▶ [Exercise aim]:
For the entries that follow, tally the lines holding the string "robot". Give the total and nothing else.

---------- Excerpted data

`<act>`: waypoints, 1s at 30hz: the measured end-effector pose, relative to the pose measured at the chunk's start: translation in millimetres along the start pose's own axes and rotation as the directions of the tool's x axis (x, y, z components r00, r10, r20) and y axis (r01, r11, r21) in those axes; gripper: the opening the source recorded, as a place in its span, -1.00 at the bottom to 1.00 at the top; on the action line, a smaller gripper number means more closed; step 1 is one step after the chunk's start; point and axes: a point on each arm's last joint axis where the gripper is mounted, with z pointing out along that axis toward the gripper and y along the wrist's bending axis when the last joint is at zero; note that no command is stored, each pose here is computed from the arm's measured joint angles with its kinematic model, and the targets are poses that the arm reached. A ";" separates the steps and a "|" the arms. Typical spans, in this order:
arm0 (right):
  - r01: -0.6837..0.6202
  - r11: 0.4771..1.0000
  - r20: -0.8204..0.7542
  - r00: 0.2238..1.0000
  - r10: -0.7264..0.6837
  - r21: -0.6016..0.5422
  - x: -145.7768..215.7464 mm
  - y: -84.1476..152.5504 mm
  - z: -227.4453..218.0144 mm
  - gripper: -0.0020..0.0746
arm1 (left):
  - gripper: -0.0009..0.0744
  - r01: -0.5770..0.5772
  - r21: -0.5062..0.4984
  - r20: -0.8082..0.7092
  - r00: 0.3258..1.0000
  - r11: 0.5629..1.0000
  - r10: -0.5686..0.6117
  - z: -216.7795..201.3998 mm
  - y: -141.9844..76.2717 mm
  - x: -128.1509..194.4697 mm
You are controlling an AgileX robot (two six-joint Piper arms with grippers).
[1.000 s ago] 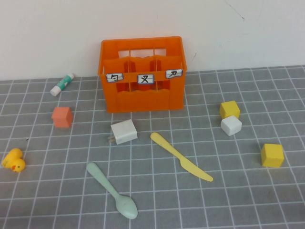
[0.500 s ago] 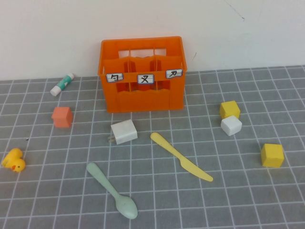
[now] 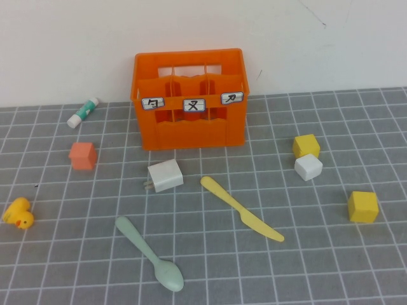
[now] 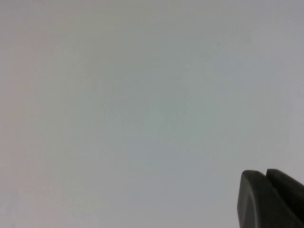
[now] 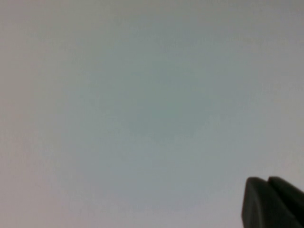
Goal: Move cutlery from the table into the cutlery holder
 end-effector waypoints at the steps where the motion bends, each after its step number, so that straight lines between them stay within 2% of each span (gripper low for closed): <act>1: 0.018 1.000 -0.030 0.999 -0.018 0.000 -5.0 -1.7 3.0 -0.95 | -0.98 0.032 -0.012 -0.064 0.997 0.999 -0.033 5.6 0.2 -6.5; 4: 0.047 0.999 -0.149 0.988 -0.047 -0.003 -12.2 -6.0 14.2 -0.95 | -0.98 0.106 -0.044 -0.255 0.960 0.993 -0.113 23.0 -0.6 -12.4; 6: 0.045 0.999 -0.281 0.958 -0.048 -0.015 -1.5 -6.0 21.7 -0.95 | -0.98 0.185 -0.091 -0.401 0.893 0.979 -0.206 33.2 -1.6 -2.8; 8: 0.024 0.999 -0.452 0.891 -0.036 -0.032 18.1 -3.9 27.9 -0.95 | -0.98 0.255 -0.168 -0.560 0.771 0.952 -0.305 43.1 -3.1 16.4; 11: 0.000 0.997 -0.677 0.734 -0.054 -0.080 48.4 1.3 34.3 -0.95 | -0.98 0.294 -0.293 -0.752 0.517 0.910 -0.409 51.4 -7.1 53.9; 12: -0.004 0.994 -0.737 0.671 -0.079 -0.111 58.1 3.7 35.7 -0.95 | -0.98 0.301 -0.315 -0.772 0.471 0.900 -0.427 53.3 -8.1 60.5; 13: -0.014 0.990 -0.783 0.614 -0.103 -0.142 66.0 6.2 36.1 -0.95 | -0.98 0.301 -0.361 -0.815 0.358 0.883 -0.456 54.4 -10.4 74.8; 15: -0.035 0.972 -0.846 0.501 -0.184 -0.232 81.9 12.1 38.5 -0.95 | -0.98 0.283 -0.418 -0.847 0.224 0.864 -0.483 56.7 -12.0 96.2; 17: -0.066 0.950 -0.870 0.426 -0.249 -0.304 93.6 17.4 40.9 -0.95 | -0.98 0.238 -0.455 -0.867 0.099 0.858 -0.488 58.5 -12.2 117.0; 20: -0.146 0.917 -0.890 0.337 -0.307 -0.372 108.7 25.9 44.0 -0.95 | -0.98 0.139 -0.442 -0.897 -0.049 0.886 -0.440 59.2 -9.1 146.6; 23: -0.213 0.895 -0.903 0.272 -0.332 -0.393 119.3 31.7 45.4 -0.95 | -0.98 0.067 -0.408 -0.905 -0.161 0.910 -0.394 59.5 -5.6 173.4; 27: -0.256 0.880 -0.911 0.216 -0.352 -0.400 128.0 35.2 45.5 -0.95 | -0.98 0.034 -0.390 -0.885 -0.289 0.920 -0.364 59.8 -5.2 201.7; 30: -0.272 0.878 -0.916 0.195 -0.351 -0.394 136.1 37.5 39.7 -0.95 | -0.98 0.074 -0.360 -0.887 -0.335 0.930 -0.317 65.7 -8.3 213.5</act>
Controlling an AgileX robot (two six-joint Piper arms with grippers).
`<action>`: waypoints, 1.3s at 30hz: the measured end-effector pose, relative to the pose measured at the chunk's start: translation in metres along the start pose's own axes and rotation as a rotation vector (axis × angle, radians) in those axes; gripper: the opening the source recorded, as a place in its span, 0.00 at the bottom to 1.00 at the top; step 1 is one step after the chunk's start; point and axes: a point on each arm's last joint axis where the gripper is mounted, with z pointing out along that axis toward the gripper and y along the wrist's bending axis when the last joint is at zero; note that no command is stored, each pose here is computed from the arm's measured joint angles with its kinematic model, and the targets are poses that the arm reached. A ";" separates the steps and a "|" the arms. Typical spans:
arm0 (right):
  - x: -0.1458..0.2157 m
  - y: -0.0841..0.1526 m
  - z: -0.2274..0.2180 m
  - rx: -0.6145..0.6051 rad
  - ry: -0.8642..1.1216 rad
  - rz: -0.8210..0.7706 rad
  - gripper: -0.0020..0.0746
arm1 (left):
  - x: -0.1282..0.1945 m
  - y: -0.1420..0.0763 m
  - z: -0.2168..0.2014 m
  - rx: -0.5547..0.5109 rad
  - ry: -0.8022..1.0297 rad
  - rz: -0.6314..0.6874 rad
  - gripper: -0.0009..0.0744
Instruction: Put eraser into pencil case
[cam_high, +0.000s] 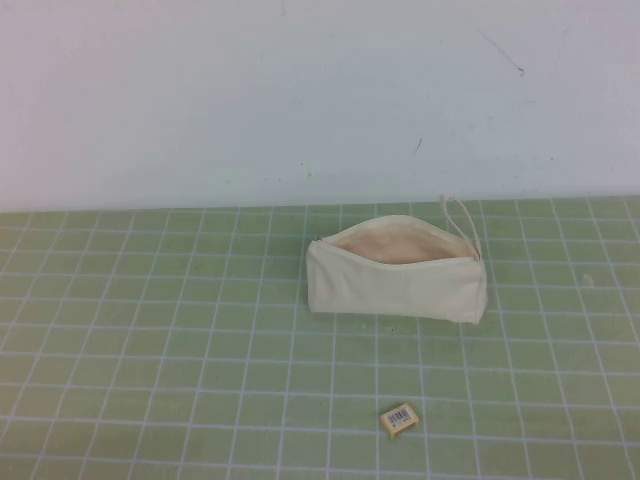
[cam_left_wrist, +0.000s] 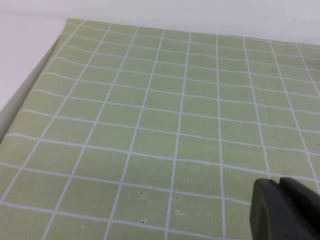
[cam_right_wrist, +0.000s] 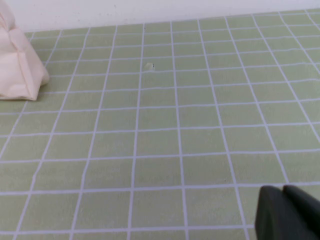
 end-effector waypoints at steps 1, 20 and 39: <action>0.000 0.000 0.000 0.000 0.000 0.000 0.02 | 0.000 0.000 0.000 0.000 0.000 0.000 0.01; 0.000 0.000 0.000 0.000 0.000 0.000 0.02 | 0.000 0.000 0.000 0.000 0.000 0.000 0.01; -0.002 0.017 -0.001 -0.192 0.014 0.472 0.02 | 0.000 0.000 0.000 0.000 0.000 0.000 0.01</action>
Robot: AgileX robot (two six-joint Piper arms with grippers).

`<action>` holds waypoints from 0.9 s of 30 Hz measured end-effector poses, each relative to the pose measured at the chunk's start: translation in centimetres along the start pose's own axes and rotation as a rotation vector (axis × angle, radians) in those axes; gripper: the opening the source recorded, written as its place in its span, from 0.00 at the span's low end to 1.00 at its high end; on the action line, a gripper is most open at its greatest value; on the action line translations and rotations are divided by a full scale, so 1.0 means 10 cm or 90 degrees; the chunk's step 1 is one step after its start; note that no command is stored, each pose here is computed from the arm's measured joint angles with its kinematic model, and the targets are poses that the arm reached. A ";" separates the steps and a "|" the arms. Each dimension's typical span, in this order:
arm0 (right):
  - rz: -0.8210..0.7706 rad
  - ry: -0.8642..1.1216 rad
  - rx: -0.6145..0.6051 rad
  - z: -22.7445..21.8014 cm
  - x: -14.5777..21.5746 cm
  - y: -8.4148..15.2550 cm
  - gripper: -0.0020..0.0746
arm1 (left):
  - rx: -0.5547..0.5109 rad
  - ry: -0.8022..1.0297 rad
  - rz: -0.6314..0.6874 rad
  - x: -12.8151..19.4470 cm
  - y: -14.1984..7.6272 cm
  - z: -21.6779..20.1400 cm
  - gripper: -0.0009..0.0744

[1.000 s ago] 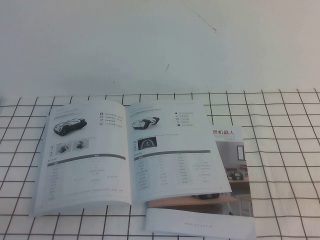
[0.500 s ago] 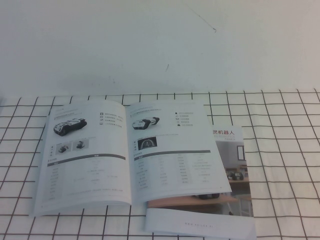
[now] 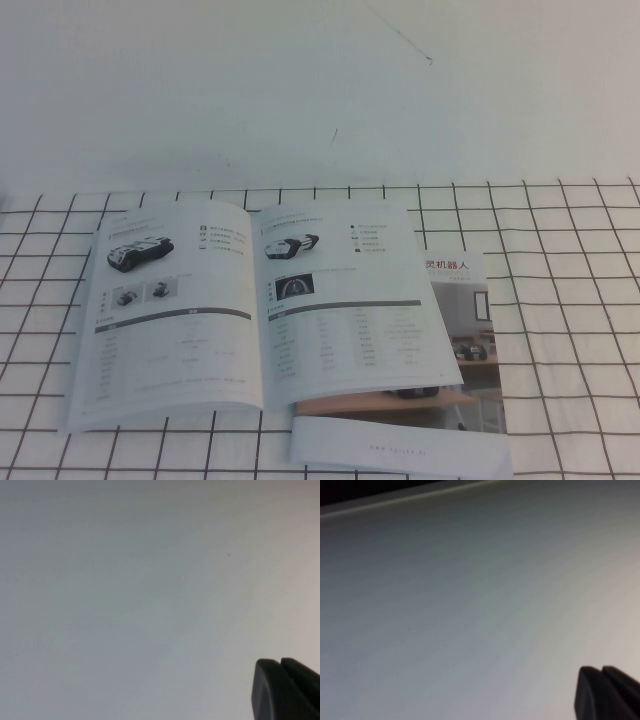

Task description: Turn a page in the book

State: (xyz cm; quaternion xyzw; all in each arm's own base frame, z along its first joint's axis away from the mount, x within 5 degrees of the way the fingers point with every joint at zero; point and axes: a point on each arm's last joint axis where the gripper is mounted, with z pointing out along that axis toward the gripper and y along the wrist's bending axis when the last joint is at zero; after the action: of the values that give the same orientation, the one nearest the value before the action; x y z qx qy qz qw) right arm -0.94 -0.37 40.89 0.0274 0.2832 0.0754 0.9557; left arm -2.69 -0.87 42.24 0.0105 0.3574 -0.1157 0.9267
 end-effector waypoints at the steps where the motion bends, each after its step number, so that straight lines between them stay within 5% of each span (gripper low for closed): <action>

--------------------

▶ [Task response]:
3